In 2015, the Halifax cooperative split off from the main group. That led to the collapse of the project. The Vancouver site retains the Media Co-op designation and still syndicates content from stubs of the coops in Toronto, Montreal and Halifax, but the coop no longer truly functions on a national level.
Relevance for today: The Media Coop example makes clear that the consumer coop structure does not in itself create a business. Even in Canada, consumers don’t join a media organization because of the opportunity to participate in governance.
Dru Ola Jay also offers this advice: the decisions made at the beginning of a cooperative’s life, especially around governance and membership, turn into sacrosanct principles. One problem Jay noted with the Media Coop was that the original principles had not set quality standards for content, which led to professional journalists leaving the organization, a diminishment of quality content, and a subsequent lack of interest from consumers.
5.2.3 The Banyan Project
The most ambitious media cooperative project in the United States is still in formation. It is Tom Stites’ Banyan Project, https://banyanproject.coop/
The Banyan Project aims to replace bankrupt local daily newspapers with vibrant local online media cooperatives owned by members of the communities on which they report. The idea is stated on the project’s website:
Each independent news co-op’s voting members will be hundreds of local readers — thousands in larger communities. The co-ops will be led professionally and governed democratically through one-member/one-vote election of directors, as are co-ops of all kinds. The news co-op revenue structure is designed to make them thrive despite ominous advertising trends. And their journalism will be free for all to read so they can serve the broad public of the less-than-affluent everyday citizens we call the Banyan public, not just the upscale people newspapers tend to cultivate.

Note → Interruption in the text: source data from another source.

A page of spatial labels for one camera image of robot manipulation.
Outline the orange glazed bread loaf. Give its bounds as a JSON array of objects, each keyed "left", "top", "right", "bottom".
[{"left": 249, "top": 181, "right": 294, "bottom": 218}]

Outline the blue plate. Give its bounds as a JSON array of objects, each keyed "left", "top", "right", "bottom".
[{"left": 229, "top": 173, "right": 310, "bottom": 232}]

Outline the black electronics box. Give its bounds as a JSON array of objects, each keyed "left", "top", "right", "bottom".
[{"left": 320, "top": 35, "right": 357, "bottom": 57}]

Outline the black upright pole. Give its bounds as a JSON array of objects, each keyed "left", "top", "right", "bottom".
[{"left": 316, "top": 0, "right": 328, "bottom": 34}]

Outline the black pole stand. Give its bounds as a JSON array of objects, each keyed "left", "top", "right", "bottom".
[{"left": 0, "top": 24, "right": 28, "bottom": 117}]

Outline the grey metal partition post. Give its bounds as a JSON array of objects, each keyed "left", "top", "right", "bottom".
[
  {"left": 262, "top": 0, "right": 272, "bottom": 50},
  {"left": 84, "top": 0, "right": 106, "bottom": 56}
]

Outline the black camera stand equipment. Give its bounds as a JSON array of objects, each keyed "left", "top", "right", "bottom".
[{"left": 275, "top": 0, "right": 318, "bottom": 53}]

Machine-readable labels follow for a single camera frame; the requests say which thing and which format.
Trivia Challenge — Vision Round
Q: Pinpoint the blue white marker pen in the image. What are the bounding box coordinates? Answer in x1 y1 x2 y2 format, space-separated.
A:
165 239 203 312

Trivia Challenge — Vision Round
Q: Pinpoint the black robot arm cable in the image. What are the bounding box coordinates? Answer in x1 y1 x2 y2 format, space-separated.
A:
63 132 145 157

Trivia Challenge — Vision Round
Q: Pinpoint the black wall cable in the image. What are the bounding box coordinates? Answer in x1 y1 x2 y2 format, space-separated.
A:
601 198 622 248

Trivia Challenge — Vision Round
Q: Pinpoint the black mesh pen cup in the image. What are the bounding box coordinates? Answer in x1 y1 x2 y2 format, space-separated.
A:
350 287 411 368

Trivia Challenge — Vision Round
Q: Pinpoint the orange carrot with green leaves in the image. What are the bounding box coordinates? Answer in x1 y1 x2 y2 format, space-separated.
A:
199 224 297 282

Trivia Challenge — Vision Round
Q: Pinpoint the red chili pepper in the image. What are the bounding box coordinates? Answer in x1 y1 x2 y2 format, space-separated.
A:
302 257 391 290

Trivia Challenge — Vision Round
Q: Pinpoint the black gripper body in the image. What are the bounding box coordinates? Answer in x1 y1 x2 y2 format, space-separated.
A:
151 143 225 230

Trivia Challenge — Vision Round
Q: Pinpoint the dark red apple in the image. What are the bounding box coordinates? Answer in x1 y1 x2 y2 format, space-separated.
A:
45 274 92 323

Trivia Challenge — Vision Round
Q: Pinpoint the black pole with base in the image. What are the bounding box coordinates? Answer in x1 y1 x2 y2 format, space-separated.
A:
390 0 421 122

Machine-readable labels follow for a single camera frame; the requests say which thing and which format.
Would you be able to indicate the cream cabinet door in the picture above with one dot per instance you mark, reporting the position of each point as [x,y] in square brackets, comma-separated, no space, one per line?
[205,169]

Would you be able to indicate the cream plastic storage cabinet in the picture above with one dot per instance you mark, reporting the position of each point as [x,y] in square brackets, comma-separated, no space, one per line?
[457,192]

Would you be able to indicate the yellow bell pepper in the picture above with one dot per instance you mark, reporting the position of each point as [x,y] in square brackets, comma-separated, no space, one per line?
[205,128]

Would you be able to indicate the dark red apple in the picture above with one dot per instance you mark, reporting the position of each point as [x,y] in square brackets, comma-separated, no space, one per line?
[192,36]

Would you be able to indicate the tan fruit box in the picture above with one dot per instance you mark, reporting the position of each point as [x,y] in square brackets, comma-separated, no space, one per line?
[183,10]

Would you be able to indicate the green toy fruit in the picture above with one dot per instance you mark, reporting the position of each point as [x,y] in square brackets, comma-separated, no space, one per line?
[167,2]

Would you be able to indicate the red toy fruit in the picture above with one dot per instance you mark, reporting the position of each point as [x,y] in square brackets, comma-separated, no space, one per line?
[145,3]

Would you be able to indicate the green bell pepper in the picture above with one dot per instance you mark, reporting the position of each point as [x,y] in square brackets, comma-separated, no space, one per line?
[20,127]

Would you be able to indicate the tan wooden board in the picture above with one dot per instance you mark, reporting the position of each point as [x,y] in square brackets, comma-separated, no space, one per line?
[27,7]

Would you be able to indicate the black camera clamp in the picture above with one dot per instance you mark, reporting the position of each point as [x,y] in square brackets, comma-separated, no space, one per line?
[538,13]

The founder of the Banyan Project, Tom Stites, has spent a decade developing the infrastructure necessary for these local cooperatives. He’s built a set of bylaws and governance rules, a front-end website, a back-end database, and a set of tools to optimize collaboration between community members and journalists. This package is ready to go once a local media cooperative launches.
The problem is that no local cooperative has launched yet. Stites says that local cooperatives will need 4,000 member households each paying $60 in order to be financially sustainable. He believes a cooperative can begin with as few as 500 founding members paying $250 each. The rub is that no community has come close to achieving those numbers yet.
The launch project for Banyan is the community of Haverhill MA. Stites has been working to launch the cooperative there since 2016. He believes that this December he might finally reach 100 paying members — still 80% below his threshold for a true launch but enough to hire a community organizer to develop 400 more members.
Relevance for today: Stites has already done all the heavy lifting for anyone wishing to start a local consumer media cooperative. However, as with The Media Co-op, the Banyan Project’s difficulty in attracting paying members is troubling.
It is very instructive to compare the difficulty that the Banyan Project has had in getting any funding with the success of the for-profit Berkeleyside’s $1 million dollar DPO, and the success of the local 501c3 non-profit City Bureau in bringing in foundation funding while still achieving deep community engagement. For a discussion of these models, see Part VI, Alternatives to Cooperative Structures.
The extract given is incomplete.